Inhibition of carbohydrate digestive enzymes by a complementary essential oil blend: in silico and mixture design approaches

Background The increasing demand for natural alternatives in diabetes treatment has driven research into plant-derived metabolites, particularly essential oils (EOs) with bioactive properties. This study aims to optimize an EO mixture for inhibiting two key enzymes involved in glucose digestion: pancreatic α-amylase and intestinal α-glucosidase. Methods Essential oils were extracted from three Moroccan medicinal plants: false yellowhead ( Inula viscosa L.), rose geranium ( Pelargonium graveolens L'Hér.), and lemongrass ( Cymbopogon citratus (DC.) Stapf.). Gas chromatography-mass spectrometry (GC-MS) analysis identified key metabolites in each EO. A statistical mixture design was employed to evaluate different EO ratios for their inhibitory effects on α-amylase and α-glucosidase. Additionally, density functional theory (DFT) calculations and molecular docking simulations were conducted to assess the key metabolites' electronic properties and interaction potential with target enzymes.

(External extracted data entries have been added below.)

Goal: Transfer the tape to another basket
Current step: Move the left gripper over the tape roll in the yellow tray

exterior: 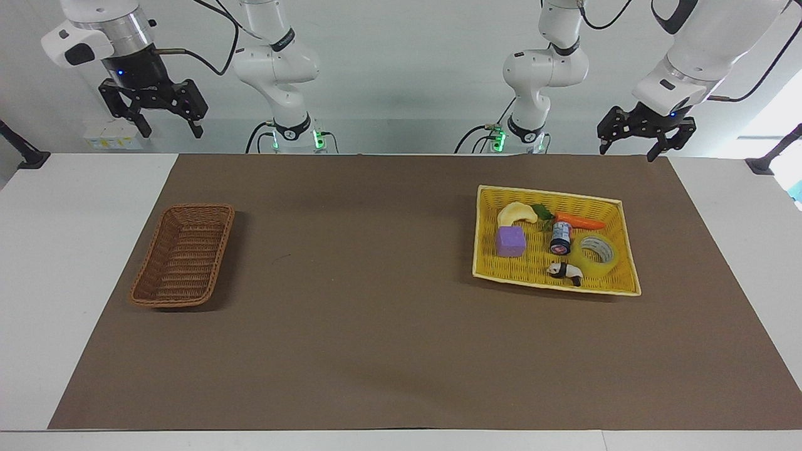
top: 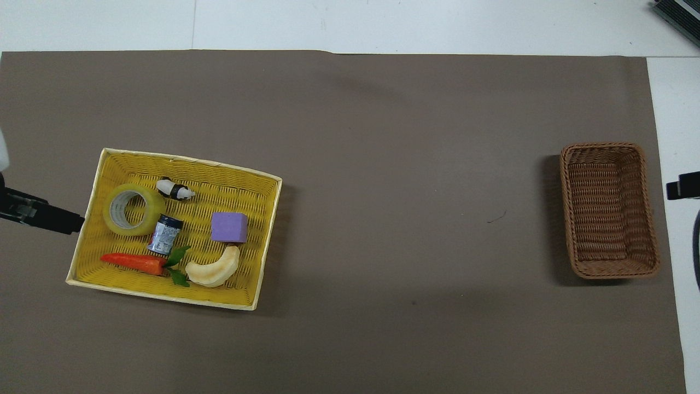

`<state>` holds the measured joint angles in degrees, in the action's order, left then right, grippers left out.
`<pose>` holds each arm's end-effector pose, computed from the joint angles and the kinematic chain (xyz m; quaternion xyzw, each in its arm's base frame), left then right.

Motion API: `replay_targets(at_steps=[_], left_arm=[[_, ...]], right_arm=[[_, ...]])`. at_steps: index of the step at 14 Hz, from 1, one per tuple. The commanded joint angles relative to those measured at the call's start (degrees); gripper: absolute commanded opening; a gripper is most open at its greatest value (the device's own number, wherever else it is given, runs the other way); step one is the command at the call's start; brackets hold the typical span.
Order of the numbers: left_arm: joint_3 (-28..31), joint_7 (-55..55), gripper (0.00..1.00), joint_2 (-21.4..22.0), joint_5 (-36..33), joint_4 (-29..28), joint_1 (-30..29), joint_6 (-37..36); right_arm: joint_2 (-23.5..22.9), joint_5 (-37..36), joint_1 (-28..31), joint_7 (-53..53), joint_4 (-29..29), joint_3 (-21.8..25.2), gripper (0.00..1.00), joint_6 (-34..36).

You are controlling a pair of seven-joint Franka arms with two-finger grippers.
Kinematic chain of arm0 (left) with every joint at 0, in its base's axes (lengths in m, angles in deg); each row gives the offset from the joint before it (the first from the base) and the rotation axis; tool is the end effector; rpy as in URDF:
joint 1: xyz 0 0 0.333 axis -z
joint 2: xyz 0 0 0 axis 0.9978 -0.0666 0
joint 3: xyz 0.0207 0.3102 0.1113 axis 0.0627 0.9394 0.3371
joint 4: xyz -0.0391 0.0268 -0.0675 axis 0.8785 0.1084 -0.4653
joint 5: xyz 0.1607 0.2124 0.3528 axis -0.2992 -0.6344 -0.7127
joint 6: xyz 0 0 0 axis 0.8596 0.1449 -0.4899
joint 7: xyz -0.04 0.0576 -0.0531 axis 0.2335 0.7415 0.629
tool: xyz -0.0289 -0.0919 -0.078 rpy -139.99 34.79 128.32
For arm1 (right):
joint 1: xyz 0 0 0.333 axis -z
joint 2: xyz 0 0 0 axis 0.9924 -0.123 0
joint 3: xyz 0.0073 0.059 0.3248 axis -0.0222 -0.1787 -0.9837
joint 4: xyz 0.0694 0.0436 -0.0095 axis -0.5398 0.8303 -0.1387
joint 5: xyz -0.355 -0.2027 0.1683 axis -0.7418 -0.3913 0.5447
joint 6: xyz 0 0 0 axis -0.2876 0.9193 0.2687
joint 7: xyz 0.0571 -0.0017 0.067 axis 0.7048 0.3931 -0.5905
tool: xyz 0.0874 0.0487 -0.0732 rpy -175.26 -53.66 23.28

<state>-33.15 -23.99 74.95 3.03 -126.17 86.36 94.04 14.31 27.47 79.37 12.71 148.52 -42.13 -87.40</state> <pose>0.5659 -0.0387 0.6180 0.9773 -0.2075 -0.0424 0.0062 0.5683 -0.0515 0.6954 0.9996 -0.0131 0.0233 0.0030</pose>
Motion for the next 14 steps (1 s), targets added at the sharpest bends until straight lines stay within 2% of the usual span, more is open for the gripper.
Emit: replay_targets(at_steps=[1, 8, 13, 14], left_arm=[[-0.2, -8.0, 1.00, 1.5, 0.6, -5.9, -0.7, 5.2], [-0.1, -20.5, 1.00, 1.1, 0.6, -15.5, -3.0, 18.1], [0.1, -21.7, 1.00, 1.3, 0.5, -23.4, -4.1, 24.7], [0.1, -25.1, 1.00, 1.1, 0.5, -24.2, -4.9, 26.6]], right_arm=[[0.9, 1.1, 0.7, -1.4, 0.7, -0.4, 1.00, 0.3], [0.9, 1.1, 0.7, -1.4, 0.7, -0.4, 1.00, 0.3], [0.9, 1.1, 0.7, -1.4, 0.7, -0.4, 1.00, 0.3], [0.9, 1.1, 0.7, -1.4, 0.7, -0.4, 1.00, 0.3]])
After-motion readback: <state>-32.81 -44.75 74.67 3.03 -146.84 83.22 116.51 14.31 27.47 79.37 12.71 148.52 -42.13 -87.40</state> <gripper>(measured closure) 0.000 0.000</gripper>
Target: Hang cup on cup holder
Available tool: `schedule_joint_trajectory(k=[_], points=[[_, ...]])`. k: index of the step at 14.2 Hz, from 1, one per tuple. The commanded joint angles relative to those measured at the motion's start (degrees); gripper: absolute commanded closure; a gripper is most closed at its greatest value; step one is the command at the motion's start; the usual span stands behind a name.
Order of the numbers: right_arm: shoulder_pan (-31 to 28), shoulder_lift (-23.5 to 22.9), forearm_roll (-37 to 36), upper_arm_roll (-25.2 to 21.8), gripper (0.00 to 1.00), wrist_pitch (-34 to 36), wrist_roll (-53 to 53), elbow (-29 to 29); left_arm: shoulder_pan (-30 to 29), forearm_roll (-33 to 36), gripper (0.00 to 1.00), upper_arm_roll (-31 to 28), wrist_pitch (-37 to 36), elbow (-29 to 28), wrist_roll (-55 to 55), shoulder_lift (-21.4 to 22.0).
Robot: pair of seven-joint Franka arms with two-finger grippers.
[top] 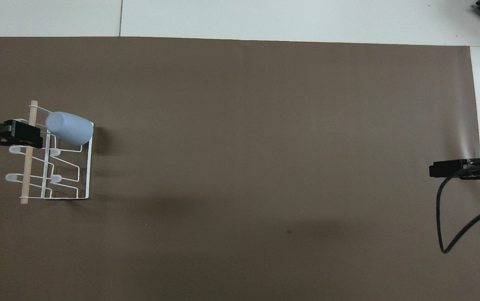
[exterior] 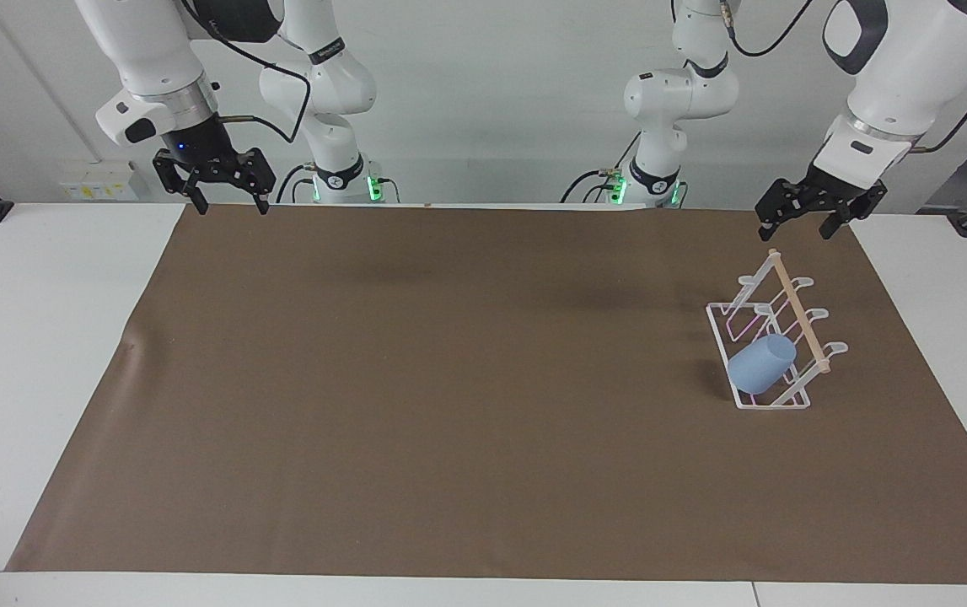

Results GC-MS analysis identified 32 metabolites in P . graveolens , with citronellol (18.67%), eucalyptol (13.30%), and 2-octen-1-ol (8.12%) as major components. I . viscosa contained 18 metabolites, dominated by 2-camphanol acetate (51.12%) and camphol (19.32%), while C. citratus had 23 metabolites, with α-citral (24.70%) and 2-isopropenyl-5-methylhex-4-enal (29.25%) as key constituents. The optimal formulation for α-glucosidase inhibition was a binary mixture of 73% C. citratus and 27% P. graveolens . In contrast, the best blend for α-amylase inhibition consisted of 56% P. graveolens and 44% I. viscosa . DFT calculations confirmed the electrophilic nature of key metabolites, supporting their potential for enzyme interaction. Molecular docking simulations suggested that these phytochemicals could exhibit stronger inhibitory effects than acarbose, a widely used antidiabetic drug. Conclusion These findings highlight the potential of optimized EO formulations as natural alternatives for managing hyperglycemia and developing novel diabetes therapies.